In the American magazine The Atlantic, Rebecca Helm, a biologist at the University of North Carolina, described at the beginning of this year, already to fear that floating life will be scooped up en masse as a result.
Now she shares on Twitter the photo of The Ocean Cleanup, as the project of Slat is called, with “hundreds” of floating animals circled between the captured plastic. These are mainly mizzen, floating jellyfish. That The Ocean Cleanup presents this photo as a success story is “totally stupendous”, conservation biologist David Shiffman, affiliated with Simon Fraser University in Canada, also tweets.
“In the upper meters of the ocean”, biologist explains, “hover and float among other things, juveniles, snails and insects (such as hylobates, which resemble a Water strider)”. These animals, in turn, serve as food for fish and sea turtles, for example.
Many of the surface animals float passively with the current. Just like plastic, in other words. Therefore not surprised that they are picked up by the catching arm, while, for example, fish swim away.
The Biologist also expects bycatch that is not visible in the picture. Such as the eggs of flying fish, which are attached to floating material in strands. If Boyan Slat wants to achieve his high cleaning ambitions, the biologist “will start to worry about the possible population and ecosystem effects”.
Ultimately, you have to look at this as a cost-benefit analysis, he says. As far as the benefits are concerned, it still lacks details. “How many square kilometers of the surface has been scraped off for how much time to get the material shown together?”

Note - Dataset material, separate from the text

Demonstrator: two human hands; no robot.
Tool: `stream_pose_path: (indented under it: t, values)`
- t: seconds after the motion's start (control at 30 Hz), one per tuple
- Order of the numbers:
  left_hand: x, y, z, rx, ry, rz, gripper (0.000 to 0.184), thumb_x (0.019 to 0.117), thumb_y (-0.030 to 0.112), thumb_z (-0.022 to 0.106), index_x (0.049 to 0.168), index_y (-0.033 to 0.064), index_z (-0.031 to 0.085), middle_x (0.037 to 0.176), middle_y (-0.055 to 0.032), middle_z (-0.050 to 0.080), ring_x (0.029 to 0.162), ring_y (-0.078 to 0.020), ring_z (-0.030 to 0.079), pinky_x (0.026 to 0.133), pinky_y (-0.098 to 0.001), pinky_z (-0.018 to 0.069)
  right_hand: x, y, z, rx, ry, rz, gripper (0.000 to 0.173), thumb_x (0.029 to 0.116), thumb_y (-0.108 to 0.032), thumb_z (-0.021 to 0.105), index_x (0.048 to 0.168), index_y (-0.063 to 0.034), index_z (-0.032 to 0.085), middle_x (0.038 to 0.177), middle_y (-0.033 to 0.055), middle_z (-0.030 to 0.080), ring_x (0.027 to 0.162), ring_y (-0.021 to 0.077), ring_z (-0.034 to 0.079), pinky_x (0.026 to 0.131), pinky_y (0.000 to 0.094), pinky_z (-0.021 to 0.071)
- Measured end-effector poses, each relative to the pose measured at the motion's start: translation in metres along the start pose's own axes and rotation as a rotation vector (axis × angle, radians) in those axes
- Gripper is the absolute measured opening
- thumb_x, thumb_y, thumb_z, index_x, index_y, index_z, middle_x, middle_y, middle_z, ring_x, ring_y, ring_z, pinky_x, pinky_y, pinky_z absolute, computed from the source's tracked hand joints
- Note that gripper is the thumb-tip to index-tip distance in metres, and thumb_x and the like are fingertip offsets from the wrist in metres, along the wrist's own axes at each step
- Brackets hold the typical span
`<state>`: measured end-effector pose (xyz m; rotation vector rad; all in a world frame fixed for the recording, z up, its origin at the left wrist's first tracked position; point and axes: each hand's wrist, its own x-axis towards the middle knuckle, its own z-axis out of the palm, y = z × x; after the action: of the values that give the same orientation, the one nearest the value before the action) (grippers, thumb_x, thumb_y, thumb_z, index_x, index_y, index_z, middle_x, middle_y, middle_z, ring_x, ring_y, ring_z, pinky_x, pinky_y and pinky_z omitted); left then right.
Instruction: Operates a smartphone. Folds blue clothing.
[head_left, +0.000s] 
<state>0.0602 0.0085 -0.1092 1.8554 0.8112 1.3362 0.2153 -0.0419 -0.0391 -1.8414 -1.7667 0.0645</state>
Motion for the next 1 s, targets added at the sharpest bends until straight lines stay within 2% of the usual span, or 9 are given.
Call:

In a reaction, The Ocean Cleanup acknowledges that floating animal species have been identified among the collected waste and is “not happy with this”. However, the impact would be limited. The organization emphasizes that this is not yet the final version of the cleaning installation.
In a blog post
By e-mail, Rebecca Helm brings up against the fact that animal species are not evenly distributed across the ocean. According to her, the location on which The Ocean Cleanup wants to focus is, for example, the habitat of a kind of blue sea slug.